L’innovazione in oncologia può avere diversi aspetti. Il primo è sicuramente quello proiettato verso trattamenti di precisione, ritagliati su misura per ogni singolo paziente. Portare l’innovazione al letto del paziente è infatti la parola d’ordine del nuovo corso dell’oncologia. Una rivoluzione copernicana, caratterizzata da innovative metodiche di sequenziamento genico esteso e nuovi farmaci attivi su diversi bersagli molecolari, che necessita però di una profonda riorganizzazione clinica e gestionale del lavoro nelle corsie ospedaliere.
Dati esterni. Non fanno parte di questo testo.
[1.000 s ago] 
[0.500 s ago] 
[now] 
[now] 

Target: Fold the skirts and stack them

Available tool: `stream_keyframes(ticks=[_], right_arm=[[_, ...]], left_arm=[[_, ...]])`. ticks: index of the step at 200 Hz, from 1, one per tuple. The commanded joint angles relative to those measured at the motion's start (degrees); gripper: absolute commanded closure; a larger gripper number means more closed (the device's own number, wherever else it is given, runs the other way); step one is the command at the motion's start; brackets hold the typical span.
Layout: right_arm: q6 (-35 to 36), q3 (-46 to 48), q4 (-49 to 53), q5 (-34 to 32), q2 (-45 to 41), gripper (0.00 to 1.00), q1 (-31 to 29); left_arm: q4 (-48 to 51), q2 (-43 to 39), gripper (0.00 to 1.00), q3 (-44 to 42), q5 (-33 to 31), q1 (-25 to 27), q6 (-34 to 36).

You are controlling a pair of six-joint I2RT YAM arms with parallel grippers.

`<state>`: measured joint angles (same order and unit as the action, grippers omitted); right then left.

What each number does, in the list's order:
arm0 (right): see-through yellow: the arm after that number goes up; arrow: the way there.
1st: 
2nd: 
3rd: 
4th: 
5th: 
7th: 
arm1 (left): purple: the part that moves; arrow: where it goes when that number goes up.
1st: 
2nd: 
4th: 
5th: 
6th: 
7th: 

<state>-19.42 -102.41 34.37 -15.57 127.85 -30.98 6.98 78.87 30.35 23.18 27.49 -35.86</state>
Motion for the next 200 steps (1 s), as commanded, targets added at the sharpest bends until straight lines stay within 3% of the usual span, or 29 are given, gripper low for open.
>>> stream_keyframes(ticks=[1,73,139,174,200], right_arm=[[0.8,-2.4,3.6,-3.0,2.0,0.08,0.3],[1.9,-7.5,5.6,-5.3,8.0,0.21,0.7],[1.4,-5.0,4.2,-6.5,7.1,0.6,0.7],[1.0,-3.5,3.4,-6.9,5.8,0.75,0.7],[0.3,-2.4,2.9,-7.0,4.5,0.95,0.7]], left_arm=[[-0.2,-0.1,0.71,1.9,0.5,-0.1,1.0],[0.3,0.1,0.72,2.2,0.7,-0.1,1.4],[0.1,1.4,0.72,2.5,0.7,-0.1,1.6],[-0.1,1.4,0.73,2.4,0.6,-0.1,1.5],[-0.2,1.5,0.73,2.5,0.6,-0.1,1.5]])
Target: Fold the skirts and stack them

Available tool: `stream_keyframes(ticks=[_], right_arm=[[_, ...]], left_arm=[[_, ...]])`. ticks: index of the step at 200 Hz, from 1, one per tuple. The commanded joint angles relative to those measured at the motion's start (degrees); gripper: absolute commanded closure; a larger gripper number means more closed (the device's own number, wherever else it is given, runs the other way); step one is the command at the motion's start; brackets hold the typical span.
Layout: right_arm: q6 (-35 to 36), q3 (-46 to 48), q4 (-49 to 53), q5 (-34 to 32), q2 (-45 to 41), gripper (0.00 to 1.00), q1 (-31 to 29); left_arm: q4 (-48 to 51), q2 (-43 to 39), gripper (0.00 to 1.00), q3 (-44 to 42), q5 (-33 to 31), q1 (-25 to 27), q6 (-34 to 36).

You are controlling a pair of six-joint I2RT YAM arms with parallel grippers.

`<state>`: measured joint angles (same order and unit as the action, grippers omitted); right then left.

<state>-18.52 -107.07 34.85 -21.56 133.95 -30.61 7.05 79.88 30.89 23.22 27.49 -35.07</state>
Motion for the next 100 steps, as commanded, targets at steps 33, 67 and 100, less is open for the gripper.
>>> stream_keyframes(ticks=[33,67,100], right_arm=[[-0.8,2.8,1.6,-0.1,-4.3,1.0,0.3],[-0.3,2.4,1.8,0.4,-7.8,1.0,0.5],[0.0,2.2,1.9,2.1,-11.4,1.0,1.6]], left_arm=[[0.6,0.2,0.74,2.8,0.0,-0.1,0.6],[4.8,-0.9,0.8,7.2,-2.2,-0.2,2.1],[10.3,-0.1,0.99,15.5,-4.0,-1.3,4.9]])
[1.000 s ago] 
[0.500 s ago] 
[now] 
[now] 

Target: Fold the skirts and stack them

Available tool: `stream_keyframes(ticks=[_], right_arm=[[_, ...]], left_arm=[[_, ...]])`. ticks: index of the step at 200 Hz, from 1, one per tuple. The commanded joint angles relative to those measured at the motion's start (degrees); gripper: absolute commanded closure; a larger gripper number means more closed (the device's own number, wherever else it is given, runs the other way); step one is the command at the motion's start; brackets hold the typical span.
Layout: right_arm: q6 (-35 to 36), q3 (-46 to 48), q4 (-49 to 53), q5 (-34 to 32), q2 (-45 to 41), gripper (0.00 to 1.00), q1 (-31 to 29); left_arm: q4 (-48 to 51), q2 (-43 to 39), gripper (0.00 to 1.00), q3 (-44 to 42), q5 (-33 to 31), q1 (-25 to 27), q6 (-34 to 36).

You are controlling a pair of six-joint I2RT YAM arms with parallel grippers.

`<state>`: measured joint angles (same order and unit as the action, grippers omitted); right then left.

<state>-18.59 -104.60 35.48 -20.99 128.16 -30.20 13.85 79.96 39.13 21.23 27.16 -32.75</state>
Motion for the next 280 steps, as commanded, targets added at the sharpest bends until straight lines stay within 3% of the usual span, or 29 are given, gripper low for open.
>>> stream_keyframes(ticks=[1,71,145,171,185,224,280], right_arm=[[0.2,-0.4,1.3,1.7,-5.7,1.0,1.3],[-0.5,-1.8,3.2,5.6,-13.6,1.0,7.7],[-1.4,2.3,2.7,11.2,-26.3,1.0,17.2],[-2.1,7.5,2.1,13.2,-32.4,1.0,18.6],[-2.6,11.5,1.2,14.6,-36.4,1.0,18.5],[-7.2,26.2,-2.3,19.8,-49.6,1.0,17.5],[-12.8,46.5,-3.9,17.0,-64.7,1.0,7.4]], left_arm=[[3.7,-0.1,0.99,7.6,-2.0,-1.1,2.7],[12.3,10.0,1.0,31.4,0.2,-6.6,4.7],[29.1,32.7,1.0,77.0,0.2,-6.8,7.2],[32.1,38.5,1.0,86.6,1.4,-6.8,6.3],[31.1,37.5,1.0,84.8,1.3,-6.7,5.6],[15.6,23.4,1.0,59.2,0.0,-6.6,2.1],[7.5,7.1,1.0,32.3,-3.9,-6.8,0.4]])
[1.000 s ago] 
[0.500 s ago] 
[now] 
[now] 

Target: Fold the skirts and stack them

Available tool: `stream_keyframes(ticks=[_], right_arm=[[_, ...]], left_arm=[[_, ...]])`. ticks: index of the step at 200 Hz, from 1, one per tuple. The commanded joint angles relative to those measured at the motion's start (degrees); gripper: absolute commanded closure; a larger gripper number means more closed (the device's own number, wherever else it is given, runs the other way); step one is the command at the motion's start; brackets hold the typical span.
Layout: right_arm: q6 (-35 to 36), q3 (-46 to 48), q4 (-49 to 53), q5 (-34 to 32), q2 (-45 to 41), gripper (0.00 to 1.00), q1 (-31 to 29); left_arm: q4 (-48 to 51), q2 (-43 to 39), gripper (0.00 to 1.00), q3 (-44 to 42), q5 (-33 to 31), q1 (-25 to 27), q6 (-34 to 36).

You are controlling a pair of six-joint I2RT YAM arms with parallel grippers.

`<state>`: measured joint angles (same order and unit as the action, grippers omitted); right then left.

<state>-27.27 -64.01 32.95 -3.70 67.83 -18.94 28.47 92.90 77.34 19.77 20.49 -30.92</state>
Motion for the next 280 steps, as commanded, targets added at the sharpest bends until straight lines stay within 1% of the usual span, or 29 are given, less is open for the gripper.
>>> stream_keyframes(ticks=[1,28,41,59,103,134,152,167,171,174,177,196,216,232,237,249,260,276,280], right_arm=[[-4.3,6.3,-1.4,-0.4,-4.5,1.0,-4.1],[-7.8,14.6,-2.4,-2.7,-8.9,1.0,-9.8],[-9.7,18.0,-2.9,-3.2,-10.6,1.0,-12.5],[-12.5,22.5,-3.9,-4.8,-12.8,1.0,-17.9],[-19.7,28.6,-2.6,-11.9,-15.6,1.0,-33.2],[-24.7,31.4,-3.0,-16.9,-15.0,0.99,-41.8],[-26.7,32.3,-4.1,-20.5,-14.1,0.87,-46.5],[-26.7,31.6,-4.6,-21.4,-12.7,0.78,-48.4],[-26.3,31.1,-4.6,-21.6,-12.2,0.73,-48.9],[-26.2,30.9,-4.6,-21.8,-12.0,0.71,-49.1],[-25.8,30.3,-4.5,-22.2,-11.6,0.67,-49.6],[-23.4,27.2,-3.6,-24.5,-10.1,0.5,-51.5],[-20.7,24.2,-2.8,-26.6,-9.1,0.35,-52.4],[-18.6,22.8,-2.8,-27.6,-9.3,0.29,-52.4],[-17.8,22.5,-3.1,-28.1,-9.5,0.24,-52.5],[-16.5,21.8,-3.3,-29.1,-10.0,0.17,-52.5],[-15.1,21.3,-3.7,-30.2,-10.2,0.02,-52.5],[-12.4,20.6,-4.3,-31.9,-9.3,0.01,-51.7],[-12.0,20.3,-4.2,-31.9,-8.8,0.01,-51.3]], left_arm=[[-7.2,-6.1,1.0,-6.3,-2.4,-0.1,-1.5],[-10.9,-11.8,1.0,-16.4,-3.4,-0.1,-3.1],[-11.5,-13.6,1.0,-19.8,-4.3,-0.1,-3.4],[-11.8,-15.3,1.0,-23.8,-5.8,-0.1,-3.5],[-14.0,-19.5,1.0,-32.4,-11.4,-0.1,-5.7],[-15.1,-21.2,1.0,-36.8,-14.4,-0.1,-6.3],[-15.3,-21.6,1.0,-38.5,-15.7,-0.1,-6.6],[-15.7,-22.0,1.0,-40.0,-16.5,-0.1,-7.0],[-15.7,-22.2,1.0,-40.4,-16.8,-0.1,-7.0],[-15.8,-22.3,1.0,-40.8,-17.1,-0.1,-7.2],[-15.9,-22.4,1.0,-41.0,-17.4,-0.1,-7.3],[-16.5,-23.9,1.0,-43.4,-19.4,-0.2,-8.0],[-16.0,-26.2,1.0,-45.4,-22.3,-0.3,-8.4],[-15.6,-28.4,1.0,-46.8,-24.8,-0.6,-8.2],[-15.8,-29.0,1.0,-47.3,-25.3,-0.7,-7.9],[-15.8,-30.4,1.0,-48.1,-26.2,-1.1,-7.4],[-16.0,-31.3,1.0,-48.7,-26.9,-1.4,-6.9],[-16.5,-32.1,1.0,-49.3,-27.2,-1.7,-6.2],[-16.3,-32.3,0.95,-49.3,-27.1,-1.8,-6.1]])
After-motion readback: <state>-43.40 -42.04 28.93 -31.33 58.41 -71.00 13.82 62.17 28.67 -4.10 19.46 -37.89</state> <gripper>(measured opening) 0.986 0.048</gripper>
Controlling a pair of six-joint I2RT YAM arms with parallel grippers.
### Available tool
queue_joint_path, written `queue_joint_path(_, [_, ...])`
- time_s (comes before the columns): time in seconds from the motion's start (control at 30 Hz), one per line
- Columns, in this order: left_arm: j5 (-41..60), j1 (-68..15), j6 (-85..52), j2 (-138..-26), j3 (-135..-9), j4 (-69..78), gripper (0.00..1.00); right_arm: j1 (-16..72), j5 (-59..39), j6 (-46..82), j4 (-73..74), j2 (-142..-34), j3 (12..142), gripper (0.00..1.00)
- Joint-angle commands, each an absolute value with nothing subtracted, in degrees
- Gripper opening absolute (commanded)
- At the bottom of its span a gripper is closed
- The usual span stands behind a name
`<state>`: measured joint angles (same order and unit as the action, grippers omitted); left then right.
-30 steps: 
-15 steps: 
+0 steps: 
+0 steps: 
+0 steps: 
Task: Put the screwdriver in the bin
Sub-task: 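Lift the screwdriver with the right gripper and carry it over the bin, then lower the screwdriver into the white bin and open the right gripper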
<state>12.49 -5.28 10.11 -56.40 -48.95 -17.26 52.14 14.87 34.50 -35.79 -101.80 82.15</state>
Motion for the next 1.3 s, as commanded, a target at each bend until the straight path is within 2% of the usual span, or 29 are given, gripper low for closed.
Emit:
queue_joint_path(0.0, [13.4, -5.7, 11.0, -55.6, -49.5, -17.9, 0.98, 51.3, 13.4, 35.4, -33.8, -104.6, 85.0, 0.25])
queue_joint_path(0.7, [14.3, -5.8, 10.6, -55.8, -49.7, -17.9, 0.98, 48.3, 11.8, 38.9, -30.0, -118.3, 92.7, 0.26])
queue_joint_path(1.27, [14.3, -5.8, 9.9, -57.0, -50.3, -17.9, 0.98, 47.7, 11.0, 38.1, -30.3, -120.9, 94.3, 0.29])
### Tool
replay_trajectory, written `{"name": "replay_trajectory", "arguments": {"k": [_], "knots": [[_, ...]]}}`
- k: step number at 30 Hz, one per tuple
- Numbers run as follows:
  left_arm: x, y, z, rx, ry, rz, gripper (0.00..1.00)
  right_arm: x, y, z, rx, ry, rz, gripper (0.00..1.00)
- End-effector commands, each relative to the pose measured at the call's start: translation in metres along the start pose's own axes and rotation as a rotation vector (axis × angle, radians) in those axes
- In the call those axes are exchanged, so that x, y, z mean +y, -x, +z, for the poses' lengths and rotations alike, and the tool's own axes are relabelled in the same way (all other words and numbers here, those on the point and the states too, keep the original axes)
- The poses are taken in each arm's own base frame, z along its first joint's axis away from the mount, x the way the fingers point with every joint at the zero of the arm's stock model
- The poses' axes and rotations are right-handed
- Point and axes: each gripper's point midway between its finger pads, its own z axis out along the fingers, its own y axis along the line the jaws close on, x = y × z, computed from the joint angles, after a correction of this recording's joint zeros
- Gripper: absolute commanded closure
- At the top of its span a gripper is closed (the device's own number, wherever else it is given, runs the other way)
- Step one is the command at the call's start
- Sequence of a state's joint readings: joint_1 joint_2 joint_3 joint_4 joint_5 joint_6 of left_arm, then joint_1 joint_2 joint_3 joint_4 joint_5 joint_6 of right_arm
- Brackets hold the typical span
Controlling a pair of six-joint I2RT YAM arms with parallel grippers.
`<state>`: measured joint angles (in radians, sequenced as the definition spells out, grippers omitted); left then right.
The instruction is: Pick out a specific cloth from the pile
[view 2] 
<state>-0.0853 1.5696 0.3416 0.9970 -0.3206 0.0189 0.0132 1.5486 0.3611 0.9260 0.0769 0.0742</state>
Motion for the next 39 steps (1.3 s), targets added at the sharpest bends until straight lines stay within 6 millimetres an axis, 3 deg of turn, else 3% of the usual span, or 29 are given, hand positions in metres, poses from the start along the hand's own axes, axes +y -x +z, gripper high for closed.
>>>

La sfida è garantire l’implementazione dei nuovi strumenti di valutazione professionale – tra i quali figura il Molecular Tumor Board (MTB), comitato interdisciplinare che comprende oncologi, patologi, biologi molecolari, farmacisti e genetisti per assicurare accesso e appropriatezza delle cure per tutti i pazienti delle strutture di oncologia medica. A indicare la strada verso l’oncologia di precisione è il progetto Oncologia di Precisione dell’Azienda Sanitaria Universitaria Friuli Centrale (ASUFC) in collaborazione con la SDA Bocconi e con il Collegio dei Primari Oncologi Medici Ospedalieri (CIPOMO).

Accesso alla diagnostica molecolare

Il progetto ha coinvolto oltre 150 strutture di oncologia afferenti a CIPOMO con la collaborazione di diversi panel professionali che hanno permesso di realizzare proposte operative che saranno sottoposte alla valutazione delle società scientifiche e delle Associazioni dei pazienti per essere presentate alla Conferenza delle Regioni. Una dei risultati del progetto è un Manifesto “Proposta di statement nazionali per l’oncologia di precisione” articolato in 14 punti dove si stabilisce che “l’accesso alla diagnostica molecolare con tecniche di sequenziamento multi-genico deve essere disponibile per tutti i pazienti afferenti alle strutture di Oncologia medica, indipendentemente dalla sede geografica e dal ruolo nelle reti della struttura di afferenza”. Inoltre “I laboratori che hanno il mandato di assicurare la diagnostica molecolare di primo livello (pazienti alla diagnosi e indicazioni secondo Linee guida) sono identificati dalle Regioni, devono disporre di tecnologie di sequenziamento multi-genico (NGS) e rispettare standard di expertise legati a bacini di utenza e garantiti dalla partecipazione ai controlli di qualità nazionali e internazionali”. Oltre ad alcune indicazioni tecniche il Manifesto afferma che “Il Molecular Tumor Board (MTB) è uno strumento di consultazione e affinamento del percorso diagnostico e terapeutico che deve essere accessibile per tutti i casi per i quali vi sia una indicazione, indipendentemente dalla sede geografica e dal ruolo nelle Reti della Struttura di afferenza, garantendo tempi adeguati di risposta”.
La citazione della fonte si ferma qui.